Com a virada do século, a propaganda deixa progressivamente o espaço exclusivo das publicações comerciais e articula-se à imprensa periódica de uma forma mais ampla. O sucesso de um periódico, sua manutenção como uma publicação competitiva e estável, passa a depender casa vez mais de sua capacidade de atrair recursos via propaganda. Anúncios e reclamações passam a constituir parte característica e importante de um periódico de sucesso. Através da propaganda, a cidade-mercado penetra na imprensa periódica, denotando a crescente fruição de bens e serviços no espaço urbano.

Entretanto, Capelato (2015, p. 118) procura demonstrar que apesar da transformação dos jornais brasileiros em empresas jornalísticas, privilegiando a informações e necessitando muito mais dos anúncios, o interesse pela política não diminuiu. “No entanto, os jornalistas da época que não viam com bons olhos as mudanças ocorridas na imprensa afirmavam o contrário, ou seja, que o jornalismo opinativo perdera espaço quando os jornais se transformaram em empresas comerciais” (CAPELATO, 2015, p. 118). Fato que não ocorrera, conforme demonstrado pela própria autora, haja vista que os jornais continuam a debater política até os dias atuais.
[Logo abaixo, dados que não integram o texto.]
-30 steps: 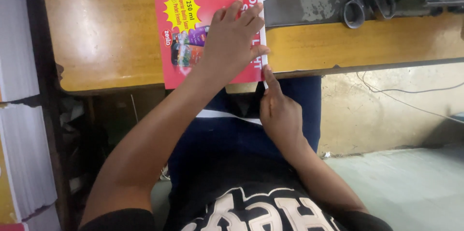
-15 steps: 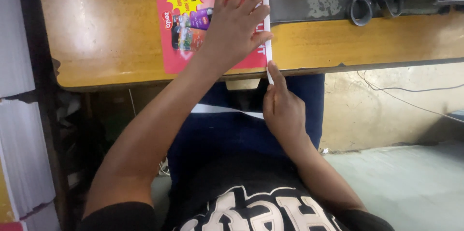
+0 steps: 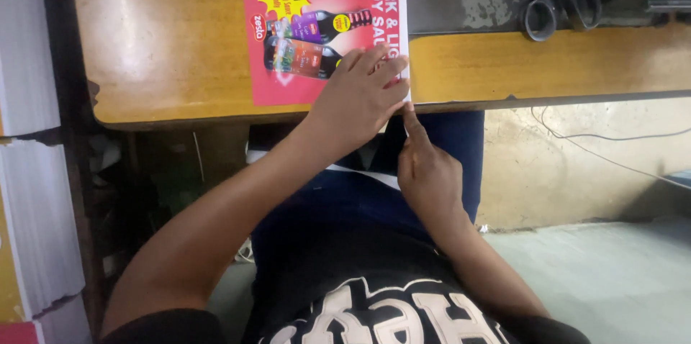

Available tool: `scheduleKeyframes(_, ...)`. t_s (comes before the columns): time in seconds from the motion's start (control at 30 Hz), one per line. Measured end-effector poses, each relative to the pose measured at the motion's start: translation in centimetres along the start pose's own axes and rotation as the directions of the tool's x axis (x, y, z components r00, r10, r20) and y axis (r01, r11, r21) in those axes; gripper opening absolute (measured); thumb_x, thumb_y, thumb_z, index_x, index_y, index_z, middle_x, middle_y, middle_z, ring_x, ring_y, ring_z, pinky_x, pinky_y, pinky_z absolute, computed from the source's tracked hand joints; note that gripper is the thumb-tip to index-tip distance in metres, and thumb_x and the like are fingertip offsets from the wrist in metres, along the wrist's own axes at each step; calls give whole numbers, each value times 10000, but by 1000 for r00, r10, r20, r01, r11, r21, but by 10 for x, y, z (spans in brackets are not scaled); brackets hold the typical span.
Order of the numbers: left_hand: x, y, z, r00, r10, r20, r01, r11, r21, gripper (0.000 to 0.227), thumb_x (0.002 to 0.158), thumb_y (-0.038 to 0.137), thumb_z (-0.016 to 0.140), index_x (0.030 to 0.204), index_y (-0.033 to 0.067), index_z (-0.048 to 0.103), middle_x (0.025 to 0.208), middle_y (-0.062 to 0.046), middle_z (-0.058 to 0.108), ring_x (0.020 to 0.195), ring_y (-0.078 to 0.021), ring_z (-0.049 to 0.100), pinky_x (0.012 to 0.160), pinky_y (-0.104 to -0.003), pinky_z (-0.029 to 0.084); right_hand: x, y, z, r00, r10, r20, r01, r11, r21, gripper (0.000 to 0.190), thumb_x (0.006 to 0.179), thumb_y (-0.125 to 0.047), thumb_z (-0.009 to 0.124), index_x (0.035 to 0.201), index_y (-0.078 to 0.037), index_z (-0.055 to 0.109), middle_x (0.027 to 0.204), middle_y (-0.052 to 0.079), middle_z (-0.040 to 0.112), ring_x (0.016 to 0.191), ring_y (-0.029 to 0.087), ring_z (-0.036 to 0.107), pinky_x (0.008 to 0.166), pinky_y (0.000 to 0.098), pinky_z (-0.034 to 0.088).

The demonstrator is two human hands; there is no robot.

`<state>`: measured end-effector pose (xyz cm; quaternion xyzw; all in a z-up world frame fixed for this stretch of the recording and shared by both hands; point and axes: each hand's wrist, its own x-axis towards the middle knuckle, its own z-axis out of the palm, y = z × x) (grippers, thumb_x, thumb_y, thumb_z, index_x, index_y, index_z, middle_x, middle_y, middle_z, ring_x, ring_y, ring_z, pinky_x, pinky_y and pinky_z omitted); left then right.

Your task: Sewing white fabric strips onto the edges of various printed cardboard sheets using an industrial sewing machine.

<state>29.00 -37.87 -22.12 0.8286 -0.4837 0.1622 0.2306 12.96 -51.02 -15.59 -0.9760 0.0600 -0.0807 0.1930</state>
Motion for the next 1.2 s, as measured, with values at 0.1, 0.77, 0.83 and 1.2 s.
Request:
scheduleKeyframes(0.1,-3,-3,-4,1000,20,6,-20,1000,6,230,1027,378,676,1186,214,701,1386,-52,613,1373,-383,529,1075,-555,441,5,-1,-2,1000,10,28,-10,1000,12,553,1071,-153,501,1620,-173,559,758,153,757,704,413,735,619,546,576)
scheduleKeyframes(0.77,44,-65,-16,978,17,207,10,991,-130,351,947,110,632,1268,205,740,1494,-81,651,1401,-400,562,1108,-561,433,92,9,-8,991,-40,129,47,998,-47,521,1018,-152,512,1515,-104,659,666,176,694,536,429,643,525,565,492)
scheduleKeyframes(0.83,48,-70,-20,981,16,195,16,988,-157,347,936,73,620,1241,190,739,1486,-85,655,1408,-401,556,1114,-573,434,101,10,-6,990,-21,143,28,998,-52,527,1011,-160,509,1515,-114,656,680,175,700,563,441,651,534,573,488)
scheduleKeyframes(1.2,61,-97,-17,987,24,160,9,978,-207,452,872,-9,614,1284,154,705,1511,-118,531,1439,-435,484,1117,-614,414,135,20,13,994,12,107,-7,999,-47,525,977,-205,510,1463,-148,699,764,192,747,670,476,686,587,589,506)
Enfim, entendendo que o jornal é importante objeto e fonte para produção da narrativa histórica – seja em seu caráter documental, apontando indícios para o historiador, ou como material a ser problematizado por contextualizar momentos temporais específicos evidenciando relações de poder e sociabilidades –, discutir os periódicos que teceram discursos e narraram os conflitos no Timbó e Paciência permitirá compreender melhor a formação discursiva destes, ou seja, a que grupos estiveram ligados, a quais interesses e por quem foram redigidos, entre proprietários e redatores. Como evocou Luca (2008a, p. 132), “historicizar a fonte” permitirá, portanto, apresentar os sujeitos que por elas foram responsáveis, não fazendo, como corriqueiramente se vê em muitos textos que trabalham com jornal, em que os mesmos são tomados como instituições inanimadas, robotizados, como se expressassem um discurso próprio, artificial, quando na verdade são construções humanas, objetos utilizados por sujeitos específicos com fins específicos.